Günlük protein ihtiyacı vücudun yapısına ve bazı özel durumlara göre değişim gösterebilir. Sağlıklı bir kişinin günlük protein ihtiyacı kilogram başına 0.8 – 1.2 gram civarındadır. Hastalık durumunda veya sporcularda, çocuklarda, büyüme çağlarında bu oran artmaktadır.
Sporcuların daha fazla proteine ihtiyaç duymasının temel sebepleri; proteinin zaman zaman enerji elde etmek amacıyla kullanılması, sportif yüklenmelerde yıkımın artması ve kas oranında artışın hedeflenmesidir.

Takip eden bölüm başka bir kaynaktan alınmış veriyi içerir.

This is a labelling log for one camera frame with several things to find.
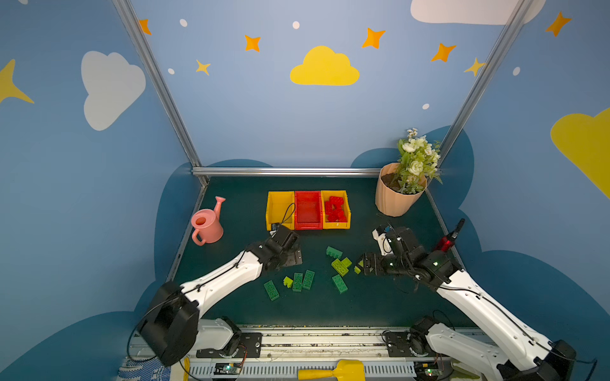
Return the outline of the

Sporcunun ihtiyaç duyduğu protein miktarı yapılan egzersizin tipine, süresine ve yoğunluğuna göre değişiklik gösterir. Halter, gülle, çekiç gibi kuvvet sporlarında kilogram başına 2.0 – 2.3 gram protein alımı yapılmalıdır. Diğer spor dallarında alınacak kilogram başına 1.5 – 2 gram protein ihtiyacı karşılamaktadır.
Bir günde fazladan verilecek 10 gram protein, antrenmanla birlikte kas gelişimi için yeterlidir.

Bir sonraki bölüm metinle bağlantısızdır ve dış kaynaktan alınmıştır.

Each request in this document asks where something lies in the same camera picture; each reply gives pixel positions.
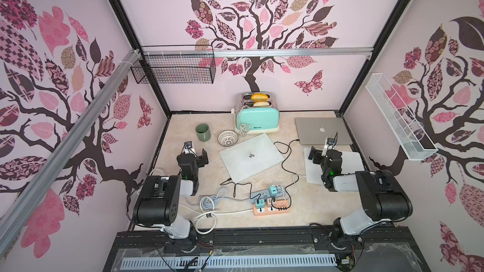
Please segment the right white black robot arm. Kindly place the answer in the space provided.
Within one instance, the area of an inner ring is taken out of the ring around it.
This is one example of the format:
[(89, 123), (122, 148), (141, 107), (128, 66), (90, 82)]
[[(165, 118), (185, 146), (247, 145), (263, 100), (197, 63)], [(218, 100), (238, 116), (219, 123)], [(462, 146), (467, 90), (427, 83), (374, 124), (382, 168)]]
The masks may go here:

Protein Yetersizliği ve Fazlalığı
Günlük diyetle alınan proteinlerin miktar ve kalite açısından ihtiyacı karşılayamaması durumuna protein yetersizliği adı verilir. Uzun süreli protein yetersizliğinin söz konusu olduğu durumlarda vücut kendi dokularındaki proteini kullanmak mecburiyetinde kalır. Bu durumda büyüme yavaşlar, vücut ağırlığı azalır, vücudun savunma mekanizması zarar görür. Dolayısıyla hastalıklara karşı direnç azalır. Kişi güç kaybeder.
Diyetle yeterince protein alınamadığında ya da kas gelişimi için ekstra proteine ihtiyaç duyulduğunda supplement olarak protein tozları kullanılabilir. Ancak miktarına dikkat edilmelidir.

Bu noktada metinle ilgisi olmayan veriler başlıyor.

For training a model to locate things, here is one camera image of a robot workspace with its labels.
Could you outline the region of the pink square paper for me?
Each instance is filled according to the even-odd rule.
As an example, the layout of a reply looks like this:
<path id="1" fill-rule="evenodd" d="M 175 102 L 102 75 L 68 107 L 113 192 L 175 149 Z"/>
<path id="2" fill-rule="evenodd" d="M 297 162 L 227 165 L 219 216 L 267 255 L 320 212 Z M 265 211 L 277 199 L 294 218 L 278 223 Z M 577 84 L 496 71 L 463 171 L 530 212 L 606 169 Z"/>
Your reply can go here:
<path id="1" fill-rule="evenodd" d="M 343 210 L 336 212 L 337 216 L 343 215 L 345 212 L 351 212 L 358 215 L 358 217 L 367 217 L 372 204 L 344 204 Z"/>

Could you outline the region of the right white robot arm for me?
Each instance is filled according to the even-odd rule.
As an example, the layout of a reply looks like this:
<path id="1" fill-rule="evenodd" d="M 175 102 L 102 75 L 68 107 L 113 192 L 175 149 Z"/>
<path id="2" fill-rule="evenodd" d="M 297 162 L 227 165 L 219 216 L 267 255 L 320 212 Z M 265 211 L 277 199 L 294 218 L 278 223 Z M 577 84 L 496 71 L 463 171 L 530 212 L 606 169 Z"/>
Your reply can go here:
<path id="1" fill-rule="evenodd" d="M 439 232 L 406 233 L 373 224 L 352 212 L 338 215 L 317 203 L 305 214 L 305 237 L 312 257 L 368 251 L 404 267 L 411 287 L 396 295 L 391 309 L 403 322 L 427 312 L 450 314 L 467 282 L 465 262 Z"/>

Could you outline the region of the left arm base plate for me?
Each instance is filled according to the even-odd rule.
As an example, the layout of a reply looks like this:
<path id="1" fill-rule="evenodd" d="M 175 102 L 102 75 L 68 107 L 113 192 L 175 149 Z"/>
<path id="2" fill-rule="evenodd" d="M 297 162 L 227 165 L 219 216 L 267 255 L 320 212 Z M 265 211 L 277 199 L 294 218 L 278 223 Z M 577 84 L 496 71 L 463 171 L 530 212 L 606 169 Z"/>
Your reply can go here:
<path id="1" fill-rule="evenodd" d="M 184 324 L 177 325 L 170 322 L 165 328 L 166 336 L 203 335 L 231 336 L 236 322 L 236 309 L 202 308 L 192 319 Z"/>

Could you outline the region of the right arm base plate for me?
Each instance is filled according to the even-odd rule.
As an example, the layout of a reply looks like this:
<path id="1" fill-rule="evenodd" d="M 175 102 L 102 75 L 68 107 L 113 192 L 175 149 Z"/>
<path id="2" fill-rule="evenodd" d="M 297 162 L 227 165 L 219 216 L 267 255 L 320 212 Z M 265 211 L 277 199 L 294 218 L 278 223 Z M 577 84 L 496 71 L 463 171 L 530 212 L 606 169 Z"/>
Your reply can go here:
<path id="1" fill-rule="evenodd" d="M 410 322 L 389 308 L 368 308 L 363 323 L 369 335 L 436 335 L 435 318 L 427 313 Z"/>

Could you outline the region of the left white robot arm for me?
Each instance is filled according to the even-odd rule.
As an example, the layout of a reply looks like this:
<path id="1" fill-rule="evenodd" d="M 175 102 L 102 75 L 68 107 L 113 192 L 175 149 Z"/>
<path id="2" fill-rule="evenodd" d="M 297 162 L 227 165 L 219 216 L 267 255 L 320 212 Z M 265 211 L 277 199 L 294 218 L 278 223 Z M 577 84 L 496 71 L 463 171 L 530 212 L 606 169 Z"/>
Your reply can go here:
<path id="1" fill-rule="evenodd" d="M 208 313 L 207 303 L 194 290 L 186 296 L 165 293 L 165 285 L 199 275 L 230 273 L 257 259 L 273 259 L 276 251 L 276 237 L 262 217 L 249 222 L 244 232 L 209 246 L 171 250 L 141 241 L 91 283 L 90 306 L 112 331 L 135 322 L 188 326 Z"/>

Günlük diyetle ihtiyaçtan fazla protein alınması ise, proteinin metabolizması sonucu çok miktarda artık ürün oluşturur ve karaciğerlerle böbreklere fazla yük biner, böbrek taşlarına neden olabilir. Artık ürünler idrarla birlikte atılırken beraberinde su, potasyum, kalsiyum, magnezyum gibi mineralleri de götürür. Sonuç olarak mineral kaybı yaşanır. Bu durum kemik bozukluklarına neden olabilir.
İhtiyaç fazlası protein aynı zamanda yağa dönüşerek istenmeyen kilolara da sebebiyet verir.